El debate en torno a la dicotomía latinoamericana rumbo a la independencia de la hegemonía yanqui-europea toma otro color con las últimas declaraciones del candidato estadounidense de ultraderecha, Donald Trump. A la luz de la cosmovisión hegemónica de la realidad política y social de los países del tercer mundo, el juicio político a la mandataria brasilera toma una dimensión de cuidado más delicado.
Lo que está sucediendo en Brasil es un espejo de lo que viene sucediendo a nivel regional con el avance de los grupos neoliberales a la apropiación de un poder que durante más de diez años no pudieron detentar con la exclusividad que antes poseían.
El poder político de los últimos años fue usufructuado en América Latina, en su mayoría, por gobiernos tildados de “populistas” (en detrimento de las políticas redistribucionistas que aplicaron).
Tomando el caso argentino, en los ’90 tuvimos un gobierno de corte neoliberal que profundizando el camino económico-social que se recorrió desde 1976, agravó la brecha de desigualdad enriqueciendo a quienes se encontraban mejor posicionadas en la escala jerárquica y aumentando el estrato marginal, aumentando la movilidad social descendente en la clase obrera y agrietando más aun a las clases medias que venían siendo erosionadas por políticas de exclusión y ajuste.
En el 2003, Argentina comenzó a transitar el camino ya conocido: comenzó a ser parte del “populismo” tan criticado, y pasó a formar parte de una historia común con Bolivia, Brasil, Venezuela, entre otros. Ideales que se gestaron en los años ’60 y ’70 encontraron su materialización más de 30 años después, luego de que la sociedad unificara una visión con todos esos grupos marginados y vejados.
El juicio político, además de ser una herramienta democrática política muy poderosa, de destitución, de una investidura como la presidencial, es un arma simbólica. En este caso, son las élites económicas que a la luz de las políticas socio-económicas de un sector que tiene una mirada más reformista en términos capitalistas, hacen su juego en posición de voltear una gestión que no le corresponde a sus intereses. Salvo casos particulares, los juicios políticos son más fáciles de llevar adelante cuando quien está en la banca de acusado no pertenece al seno de las estructuras sociales históricas, ni es de la tradición política.
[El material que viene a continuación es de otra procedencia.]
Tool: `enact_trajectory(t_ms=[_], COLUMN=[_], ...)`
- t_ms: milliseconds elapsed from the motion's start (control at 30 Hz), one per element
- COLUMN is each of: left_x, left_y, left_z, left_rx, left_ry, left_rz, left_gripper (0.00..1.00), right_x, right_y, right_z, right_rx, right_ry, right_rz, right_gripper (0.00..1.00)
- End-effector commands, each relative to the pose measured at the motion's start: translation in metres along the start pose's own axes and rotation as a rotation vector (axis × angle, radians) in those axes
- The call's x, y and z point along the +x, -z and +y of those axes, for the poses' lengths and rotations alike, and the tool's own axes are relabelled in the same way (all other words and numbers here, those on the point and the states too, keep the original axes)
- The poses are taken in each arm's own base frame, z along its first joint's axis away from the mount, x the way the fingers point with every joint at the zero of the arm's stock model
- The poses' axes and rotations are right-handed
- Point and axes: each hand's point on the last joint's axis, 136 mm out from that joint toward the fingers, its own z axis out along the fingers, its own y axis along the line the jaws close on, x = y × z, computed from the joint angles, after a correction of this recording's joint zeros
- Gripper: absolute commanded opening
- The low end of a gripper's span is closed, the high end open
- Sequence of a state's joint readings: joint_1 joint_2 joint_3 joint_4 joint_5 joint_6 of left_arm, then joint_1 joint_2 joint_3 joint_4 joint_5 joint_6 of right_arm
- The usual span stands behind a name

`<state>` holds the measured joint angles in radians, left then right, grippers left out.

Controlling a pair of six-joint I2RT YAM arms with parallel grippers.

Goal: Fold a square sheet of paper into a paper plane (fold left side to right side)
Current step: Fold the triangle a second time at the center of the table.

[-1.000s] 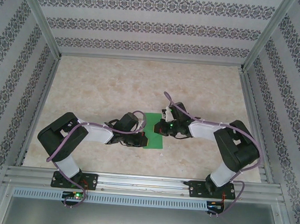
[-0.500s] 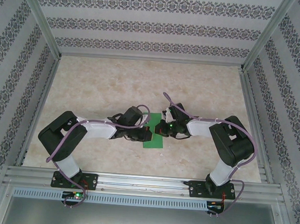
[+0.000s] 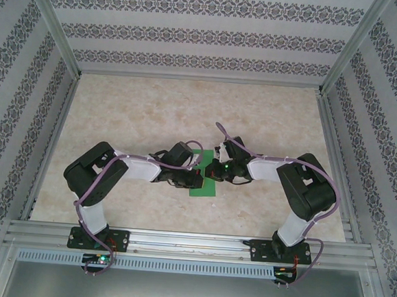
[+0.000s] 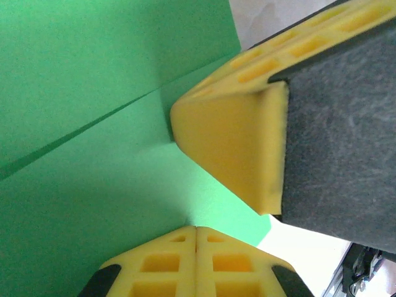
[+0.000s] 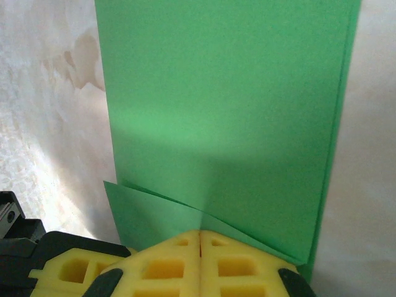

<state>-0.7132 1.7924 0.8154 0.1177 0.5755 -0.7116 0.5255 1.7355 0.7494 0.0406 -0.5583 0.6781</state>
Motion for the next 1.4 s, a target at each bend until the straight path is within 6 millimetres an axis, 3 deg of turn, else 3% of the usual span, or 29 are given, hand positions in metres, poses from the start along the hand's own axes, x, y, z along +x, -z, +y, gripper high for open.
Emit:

Dejando de lado la cuestión de la responsabilidad o no de Dilma, y de los manejos que se produjeron desde los medios de comunicación hegemónicos; hay una premisa que no deja de rebotar en estos casos, cuando los poderes suelen agruparse más de un costado que del otro: la democracia es más igual para algunos que para otros. Lejos de victimizar la figura de la mandataria brasilera, es más sencillo crucificar a ciertos sectores de la política que a otros, por el simple hecho de no cargar con años de tradición y legitimidad económica o cultural.
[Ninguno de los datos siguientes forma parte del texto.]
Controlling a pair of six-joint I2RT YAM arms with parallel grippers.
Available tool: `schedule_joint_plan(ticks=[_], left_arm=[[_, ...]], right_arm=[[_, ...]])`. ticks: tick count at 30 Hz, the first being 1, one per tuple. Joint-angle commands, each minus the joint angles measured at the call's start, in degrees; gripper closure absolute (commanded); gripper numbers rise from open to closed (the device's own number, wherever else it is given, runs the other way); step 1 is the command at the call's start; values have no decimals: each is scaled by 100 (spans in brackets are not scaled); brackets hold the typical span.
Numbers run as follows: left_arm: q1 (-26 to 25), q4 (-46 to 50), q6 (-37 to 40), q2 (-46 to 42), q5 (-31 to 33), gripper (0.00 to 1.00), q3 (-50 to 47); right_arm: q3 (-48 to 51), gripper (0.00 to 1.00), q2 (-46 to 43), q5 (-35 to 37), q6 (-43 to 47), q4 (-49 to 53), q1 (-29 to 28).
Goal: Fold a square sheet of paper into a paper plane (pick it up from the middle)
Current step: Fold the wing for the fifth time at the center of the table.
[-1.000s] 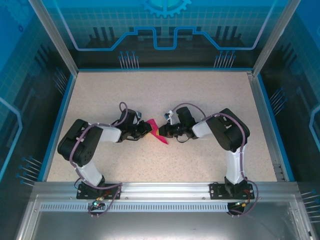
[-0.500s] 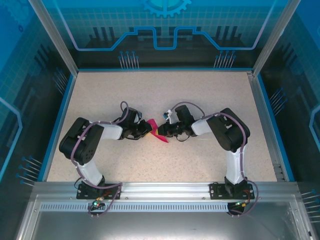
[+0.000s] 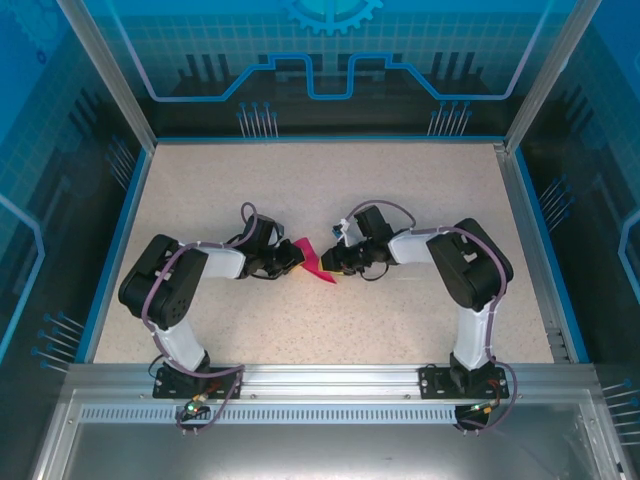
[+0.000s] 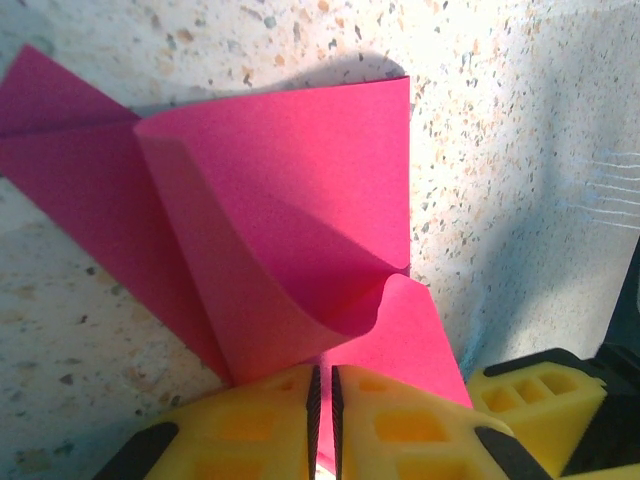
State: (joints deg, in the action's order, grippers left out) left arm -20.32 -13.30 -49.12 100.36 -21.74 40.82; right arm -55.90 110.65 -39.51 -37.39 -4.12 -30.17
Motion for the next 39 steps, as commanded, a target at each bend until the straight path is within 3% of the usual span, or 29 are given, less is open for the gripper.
schedule_joint_plan(ticks=[1,17,26,39], left_arm=[[-22,348,111,180,148,83,41],[-25,311,29,170,212,84,-4],[-25,330,-9,198,240,84,24],[-25,363,17,210,232,83,40]], right_arm=[[-223,72,-236,-87,265,739,75],[-362,87,158,-69,715,1511,12],[-453,88,388,18,961,1862,-31],[-242,84,-209,408,1091,2144,-226]])
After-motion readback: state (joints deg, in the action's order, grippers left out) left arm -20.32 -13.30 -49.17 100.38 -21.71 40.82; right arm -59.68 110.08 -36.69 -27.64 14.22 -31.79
Asociar la idea de corrupción a la de un partido político que amplifica el espectro de beneficiados, o corre el foco del beneficio en detrimento de los que menos tienen, es una estrategia muy hábil de exclusión de la práctica política a cierto sector más ligado a la izquierda. Si bien cualquier partido tiene posibilidades de acceder al poder, ese axioma se derriba cuando se ve que, por ejemplo, en América Latina no hay tradición de partidos de izquierda que hayan llegado al poder. Para los latinoamericanos, que seguimos probando con qué distribucionismo nos quedamos, el amperímetro de “comunismo” nos llega como lejos a los partidos de centro (y en momentos de flaqueza económica y fragilidad social); hay quienes se dejan seducir por las ideas más filomarxistas pero enseguida hay una suerte de freno que sugiere que a un partido de izquierda le sería muy difícil gobernar: es que sus ideas no son funcionales a una estructura que responde a intereses culturales y económicos históricamente arraigados.
El modo que encontró Latinoamérica de descolonización de modelos impuestos (que siguen muy vigentes) por EE.UU y Europa fue a una aspiración más regional. Más allá de la corrupción que puede y pudo haber, la discusión apunta a poder separar el discurso ligado a que el gobierno redistribucionista atrae sí o sí corrupción, o que es más decepcionante que ellos roben a que lo hagan los que ya sabemos que de todos modos lo harían.